By exposing a unified, composable interface for SSM modeling and inference, dynestyx simplifies the practical workflow for Bayesian dynamical system identification. This lowers barriers for adopting principled Bayesian techniques in scientific and engineering domains where bespoke code or restricted inference methods have previously dominated. It also enables extensive empirical comparison and benchmarking of inference methodologies in complex SSMs, fostering reproducibility and transparency.

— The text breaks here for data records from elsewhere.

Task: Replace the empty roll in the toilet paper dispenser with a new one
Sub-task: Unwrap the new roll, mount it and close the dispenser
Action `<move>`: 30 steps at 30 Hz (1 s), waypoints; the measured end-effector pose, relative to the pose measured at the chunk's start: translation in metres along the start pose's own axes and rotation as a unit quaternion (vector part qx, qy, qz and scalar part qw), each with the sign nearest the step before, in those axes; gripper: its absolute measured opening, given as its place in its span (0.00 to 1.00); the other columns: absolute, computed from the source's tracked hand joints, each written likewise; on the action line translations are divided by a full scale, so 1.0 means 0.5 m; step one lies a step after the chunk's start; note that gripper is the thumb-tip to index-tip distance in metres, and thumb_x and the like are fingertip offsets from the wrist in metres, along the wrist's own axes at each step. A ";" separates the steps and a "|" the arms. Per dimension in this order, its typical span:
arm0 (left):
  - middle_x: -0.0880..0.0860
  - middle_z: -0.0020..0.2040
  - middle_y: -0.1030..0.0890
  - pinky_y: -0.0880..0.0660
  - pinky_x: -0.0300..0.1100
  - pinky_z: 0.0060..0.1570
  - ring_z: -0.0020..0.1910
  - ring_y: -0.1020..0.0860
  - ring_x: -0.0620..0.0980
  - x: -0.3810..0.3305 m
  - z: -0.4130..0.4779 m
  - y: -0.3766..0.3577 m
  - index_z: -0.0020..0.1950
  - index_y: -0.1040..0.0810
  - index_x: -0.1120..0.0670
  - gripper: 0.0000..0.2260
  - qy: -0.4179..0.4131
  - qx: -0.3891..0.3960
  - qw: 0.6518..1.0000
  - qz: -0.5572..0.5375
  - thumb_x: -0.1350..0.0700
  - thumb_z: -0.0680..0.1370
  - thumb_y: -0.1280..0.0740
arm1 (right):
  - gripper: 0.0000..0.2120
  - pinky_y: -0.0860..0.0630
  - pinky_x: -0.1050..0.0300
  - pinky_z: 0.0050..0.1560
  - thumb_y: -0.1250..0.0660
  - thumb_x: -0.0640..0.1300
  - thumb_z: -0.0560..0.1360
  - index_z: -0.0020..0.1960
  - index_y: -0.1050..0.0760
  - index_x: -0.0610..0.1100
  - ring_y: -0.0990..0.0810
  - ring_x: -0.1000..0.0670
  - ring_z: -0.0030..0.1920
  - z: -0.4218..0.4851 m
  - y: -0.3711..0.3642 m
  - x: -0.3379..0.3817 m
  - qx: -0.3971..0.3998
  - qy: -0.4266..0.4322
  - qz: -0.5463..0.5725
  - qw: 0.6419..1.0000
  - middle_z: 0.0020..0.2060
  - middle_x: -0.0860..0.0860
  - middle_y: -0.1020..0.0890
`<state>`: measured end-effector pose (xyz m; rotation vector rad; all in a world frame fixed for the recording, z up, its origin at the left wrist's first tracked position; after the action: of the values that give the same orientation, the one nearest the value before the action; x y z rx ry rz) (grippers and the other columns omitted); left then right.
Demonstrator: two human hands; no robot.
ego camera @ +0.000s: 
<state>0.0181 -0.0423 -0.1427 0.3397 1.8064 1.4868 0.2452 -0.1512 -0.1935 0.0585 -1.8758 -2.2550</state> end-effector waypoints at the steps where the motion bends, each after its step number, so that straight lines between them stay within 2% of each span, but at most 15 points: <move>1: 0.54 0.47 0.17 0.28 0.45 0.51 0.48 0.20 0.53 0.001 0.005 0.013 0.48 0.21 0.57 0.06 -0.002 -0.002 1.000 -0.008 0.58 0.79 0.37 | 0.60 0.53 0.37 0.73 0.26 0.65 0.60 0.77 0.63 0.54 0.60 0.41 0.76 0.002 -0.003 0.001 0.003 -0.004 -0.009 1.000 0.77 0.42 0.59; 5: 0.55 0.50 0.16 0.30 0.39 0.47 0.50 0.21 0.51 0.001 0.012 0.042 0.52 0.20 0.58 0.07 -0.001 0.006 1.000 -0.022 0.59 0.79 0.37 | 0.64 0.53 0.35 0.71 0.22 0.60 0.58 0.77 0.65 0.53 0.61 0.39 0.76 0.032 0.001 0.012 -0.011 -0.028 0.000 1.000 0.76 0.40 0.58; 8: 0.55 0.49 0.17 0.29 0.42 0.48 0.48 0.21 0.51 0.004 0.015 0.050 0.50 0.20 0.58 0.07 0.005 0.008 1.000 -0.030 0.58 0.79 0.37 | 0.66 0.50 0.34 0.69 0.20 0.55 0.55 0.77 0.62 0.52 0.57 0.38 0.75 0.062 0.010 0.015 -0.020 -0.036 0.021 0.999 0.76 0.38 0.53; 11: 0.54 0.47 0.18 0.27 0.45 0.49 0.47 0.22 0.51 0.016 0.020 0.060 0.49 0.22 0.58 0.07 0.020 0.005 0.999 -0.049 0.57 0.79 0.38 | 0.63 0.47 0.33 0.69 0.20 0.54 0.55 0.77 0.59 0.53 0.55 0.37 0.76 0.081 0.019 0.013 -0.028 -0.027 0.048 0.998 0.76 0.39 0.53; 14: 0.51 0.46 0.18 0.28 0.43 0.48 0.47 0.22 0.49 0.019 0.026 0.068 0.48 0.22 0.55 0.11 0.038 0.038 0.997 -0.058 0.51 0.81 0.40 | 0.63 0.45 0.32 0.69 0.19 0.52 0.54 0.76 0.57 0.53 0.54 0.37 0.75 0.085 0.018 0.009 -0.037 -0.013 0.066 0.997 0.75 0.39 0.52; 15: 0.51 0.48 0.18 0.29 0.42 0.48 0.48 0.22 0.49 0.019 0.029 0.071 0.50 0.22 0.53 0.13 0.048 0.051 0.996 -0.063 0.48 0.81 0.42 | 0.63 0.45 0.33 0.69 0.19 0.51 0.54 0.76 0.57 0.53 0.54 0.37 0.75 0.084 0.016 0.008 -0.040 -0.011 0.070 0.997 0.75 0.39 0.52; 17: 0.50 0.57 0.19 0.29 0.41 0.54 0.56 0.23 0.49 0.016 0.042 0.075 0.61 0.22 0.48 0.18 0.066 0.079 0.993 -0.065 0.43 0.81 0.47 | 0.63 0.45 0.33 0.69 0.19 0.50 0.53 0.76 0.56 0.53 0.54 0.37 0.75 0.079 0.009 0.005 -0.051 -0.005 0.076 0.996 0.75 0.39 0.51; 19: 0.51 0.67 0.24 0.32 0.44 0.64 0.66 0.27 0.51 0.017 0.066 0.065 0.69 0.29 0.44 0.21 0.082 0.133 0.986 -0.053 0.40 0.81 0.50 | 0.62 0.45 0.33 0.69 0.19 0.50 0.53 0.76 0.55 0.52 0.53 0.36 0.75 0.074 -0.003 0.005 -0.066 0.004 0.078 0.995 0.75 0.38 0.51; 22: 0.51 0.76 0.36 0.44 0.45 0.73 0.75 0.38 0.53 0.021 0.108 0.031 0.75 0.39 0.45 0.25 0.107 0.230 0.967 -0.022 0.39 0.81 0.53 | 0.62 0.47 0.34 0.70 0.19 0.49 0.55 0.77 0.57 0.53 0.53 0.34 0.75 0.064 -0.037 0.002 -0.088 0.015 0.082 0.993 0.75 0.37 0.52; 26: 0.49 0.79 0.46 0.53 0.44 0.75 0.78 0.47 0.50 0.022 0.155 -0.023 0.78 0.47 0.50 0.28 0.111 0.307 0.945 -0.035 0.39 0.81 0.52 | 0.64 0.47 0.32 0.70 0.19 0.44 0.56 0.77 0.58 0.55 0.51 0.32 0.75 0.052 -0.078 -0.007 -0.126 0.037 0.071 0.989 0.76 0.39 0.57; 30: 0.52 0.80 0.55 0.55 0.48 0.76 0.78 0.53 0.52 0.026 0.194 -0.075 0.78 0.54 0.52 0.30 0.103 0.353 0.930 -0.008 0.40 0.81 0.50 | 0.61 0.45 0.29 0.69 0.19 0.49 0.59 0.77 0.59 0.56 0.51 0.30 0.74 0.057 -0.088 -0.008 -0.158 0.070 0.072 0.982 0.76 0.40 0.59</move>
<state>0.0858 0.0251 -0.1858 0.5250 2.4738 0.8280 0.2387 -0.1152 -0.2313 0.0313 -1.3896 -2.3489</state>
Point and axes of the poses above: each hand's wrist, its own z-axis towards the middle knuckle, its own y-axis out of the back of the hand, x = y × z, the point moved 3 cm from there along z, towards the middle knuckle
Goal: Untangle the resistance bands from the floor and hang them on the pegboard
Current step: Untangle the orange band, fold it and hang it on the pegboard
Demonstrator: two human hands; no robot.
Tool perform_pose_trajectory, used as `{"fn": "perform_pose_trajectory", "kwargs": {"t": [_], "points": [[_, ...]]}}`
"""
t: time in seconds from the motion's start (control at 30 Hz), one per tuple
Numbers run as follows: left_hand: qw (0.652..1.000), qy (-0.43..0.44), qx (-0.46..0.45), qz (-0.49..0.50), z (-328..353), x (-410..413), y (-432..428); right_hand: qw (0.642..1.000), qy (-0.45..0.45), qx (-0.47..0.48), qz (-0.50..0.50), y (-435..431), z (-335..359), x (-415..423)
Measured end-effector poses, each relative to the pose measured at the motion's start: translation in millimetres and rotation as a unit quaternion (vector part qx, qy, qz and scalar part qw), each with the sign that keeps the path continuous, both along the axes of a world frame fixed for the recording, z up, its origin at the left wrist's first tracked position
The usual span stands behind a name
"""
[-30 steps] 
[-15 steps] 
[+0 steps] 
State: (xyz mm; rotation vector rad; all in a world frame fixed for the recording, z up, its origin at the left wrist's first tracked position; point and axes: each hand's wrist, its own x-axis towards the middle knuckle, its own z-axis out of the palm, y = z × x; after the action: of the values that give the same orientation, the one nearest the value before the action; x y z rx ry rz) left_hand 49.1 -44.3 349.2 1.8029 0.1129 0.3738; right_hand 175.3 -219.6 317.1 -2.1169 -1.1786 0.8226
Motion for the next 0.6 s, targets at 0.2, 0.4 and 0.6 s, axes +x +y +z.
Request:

The modular orthogonalization of model, likelihood estimation, and parameter inference methods provides a natural testbed for future research, supporting new developments in:

• Differentiable filtering and smoothing for use with gradient-based Bayesian methods
• Hierarchical and mixed-effects SSMs in applied domains
• Systematic evaluation of computational and statistical trade-offs across algorithms (e.g., bias-variance, computation cost)
• Automated methodology selection or meta-learning for SSM inference

The design leverages composable algebraic effects, offering extensibility for future algorithmic techniques—e.g., learning-based proposal mechanisms, neural filters, automated discretization, or meta-inference strategies.

Conclusion

Dynestyx (2606.16985) establishes a rigorous foundation for Bayesian inference in dynamical systems within a probabilistic programming paradigm. Its comprehensive support for model specification, state-of-the-art inference algorithms, and orthogonal composability addresses longstanding challenges in the deployment of modern SSM methodologies. This work opens new avenues for practical use of Bayesian dynamical modeling, facilitates innovation in SSM inference, and provides a reproducible framework for empirical evaluation and development of novel methodology in the analysis of time-evolving systems.